The results of the Mersenne Twister algorithm test are shown in Figure 2-10.

image-20231103182132243

The results of the tests are shown in Figure 2-10, where almost all the samples pass all the tests, and each test concludes that the sequence is random because more than 90% of the samples pass each test.

Each number in the figure represents a P value. The test passes or fails depending on whether the P value is below a threshold of 0.005. Each column represents the results of the test for a window period (5 years). The first column after the test name indicates whether the test has passed (PASS!) or failed (FAIL!). A passed test tells us that the sequences are random, while a failed test tells us that there is a specific pattern in these sequences.
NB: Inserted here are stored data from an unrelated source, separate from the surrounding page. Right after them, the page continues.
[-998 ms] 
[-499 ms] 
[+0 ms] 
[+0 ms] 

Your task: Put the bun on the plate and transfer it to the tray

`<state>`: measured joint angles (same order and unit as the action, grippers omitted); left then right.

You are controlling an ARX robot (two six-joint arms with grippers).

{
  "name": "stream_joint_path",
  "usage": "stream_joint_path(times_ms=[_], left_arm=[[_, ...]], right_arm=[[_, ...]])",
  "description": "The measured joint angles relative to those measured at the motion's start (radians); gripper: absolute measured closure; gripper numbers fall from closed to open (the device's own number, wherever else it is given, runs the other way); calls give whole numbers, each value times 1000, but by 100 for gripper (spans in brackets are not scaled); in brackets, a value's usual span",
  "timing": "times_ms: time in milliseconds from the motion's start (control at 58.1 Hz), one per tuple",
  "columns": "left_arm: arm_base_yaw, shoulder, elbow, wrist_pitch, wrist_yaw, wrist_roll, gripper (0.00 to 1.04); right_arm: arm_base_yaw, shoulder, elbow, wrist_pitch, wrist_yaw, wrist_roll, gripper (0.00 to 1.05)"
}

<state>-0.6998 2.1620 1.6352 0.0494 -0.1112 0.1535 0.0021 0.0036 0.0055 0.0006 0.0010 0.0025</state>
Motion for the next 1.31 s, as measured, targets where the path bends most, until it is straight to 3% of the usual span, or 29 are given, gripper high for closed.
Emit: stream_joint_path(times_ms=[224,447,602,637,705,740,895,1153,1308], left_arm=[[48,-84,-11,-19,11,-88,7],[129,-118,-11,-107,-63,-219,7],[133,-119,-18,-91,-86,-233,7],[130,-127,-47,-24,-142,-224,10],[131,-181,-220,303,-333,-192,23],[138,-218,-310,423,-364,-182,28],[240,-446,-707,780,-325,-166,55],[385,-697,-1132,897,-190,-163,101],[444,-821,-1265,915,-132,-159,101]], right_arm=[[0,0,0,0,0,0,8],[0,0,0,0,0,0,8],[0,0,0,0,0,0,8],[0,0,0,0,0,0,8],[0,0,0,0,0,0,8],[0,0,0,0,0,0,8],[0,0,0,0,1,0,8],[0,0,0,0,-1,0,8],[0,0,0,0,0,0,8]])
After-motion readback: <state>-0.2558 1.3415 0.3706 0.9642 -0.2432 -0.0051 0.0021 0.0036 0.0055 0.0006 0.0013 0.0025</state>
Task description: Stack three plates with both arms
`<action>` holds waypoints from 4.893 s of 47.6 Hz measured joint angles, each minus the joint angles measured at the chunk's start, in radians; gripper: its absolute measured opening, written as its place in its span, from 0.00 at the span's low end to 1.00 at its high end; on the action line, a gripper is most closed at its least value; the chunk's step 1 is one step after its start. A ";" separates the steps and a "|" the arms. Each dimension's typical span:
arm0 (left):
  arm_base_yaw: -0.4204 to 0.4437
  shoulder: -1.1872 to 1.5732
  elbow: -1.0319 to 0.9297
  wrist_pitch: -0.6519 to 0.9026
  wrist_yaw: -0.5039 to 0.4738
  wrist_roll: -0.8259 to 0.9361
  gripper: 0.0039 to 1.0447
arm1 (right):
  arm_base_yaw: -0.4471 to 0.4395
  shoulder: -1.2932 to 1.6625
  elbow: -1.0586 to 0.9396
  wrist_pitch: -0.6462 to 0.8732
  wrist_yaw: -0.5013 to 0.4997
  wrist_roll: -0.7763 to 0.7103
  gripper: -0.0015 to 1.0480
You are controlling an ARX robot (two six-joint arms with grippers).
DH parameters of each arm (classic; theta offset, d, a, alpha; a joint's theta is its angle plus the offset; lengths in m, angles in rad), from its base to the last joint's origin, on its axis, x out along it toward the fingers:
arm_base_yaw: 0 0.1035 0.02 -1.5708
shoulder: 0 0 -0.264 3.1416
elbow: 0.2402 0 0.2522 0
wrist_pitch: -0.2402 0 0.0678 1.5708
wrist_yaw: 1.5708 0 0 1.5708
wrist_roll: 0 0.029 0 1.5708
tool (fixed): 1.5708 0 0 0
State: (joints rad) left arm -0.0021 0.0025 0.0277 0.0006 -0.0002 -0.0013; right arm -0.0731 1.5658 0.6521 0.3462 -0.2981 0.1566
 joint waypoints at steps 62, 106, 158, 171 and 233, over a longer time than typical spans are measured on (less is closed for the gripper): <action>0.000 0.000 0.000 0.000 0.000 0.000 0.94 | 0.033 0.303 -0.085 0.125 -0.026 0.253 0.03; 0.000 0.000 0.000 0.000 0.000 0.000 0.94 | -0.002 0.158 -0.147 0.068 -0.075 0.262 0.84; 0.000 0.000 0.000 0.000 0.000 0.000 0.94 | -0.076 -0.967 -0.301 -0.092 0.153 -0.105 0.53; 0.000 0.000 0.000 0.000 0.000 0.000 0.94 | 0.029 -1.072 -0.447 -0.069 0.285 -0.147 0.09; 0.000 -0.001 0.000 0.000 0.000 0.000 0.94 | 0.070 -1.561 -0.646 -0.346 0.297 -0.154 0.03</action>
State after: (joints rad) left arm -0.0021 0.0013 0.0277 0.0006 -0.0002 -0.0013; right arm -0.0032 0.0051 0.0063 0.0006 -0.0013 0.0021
The results of the deterministic function are shown in Figure 2-11.

image-20231103182346981

As can be seen in Figure 2-11, almost all of the sample fails the test. The results of the S&P 500 test are shown in Figure 2-12.

image-20231103182523926

As can be seen in Figure 2-12, a significant portion of the sample failed the randomness test.

test results

The score for the S&P 500 dataset lies between the scores of the two benchmarks, meaning that the market is less random than the Mersenne Twister algorithm and more random than the deterministic function - but still not random.

Conclusion

At the beginning of this section, we told the story of how Prof. Burton Malkiel made it difficult for an unfortunate technical analysis expert to flip a coin. Prof. Malkiel compared the stock market to a game of coin flips and advocated a passive style of investing. While I have great respect for this professor, I believe this conclusion is wrong. What this story tells us is that in the eyes of a technical analyst, there is no difference between a coin flip and market price action. However, this does not mean that there is no difference between a coin flip and market price action in the eyes of a quantitative trader, or more specifically, a statistical test. In this subsection, I have shown that while it may not be possible to tell the difference personally (with my own two eyes), NIST’s randomness testing system certainly can. Because markets are not random.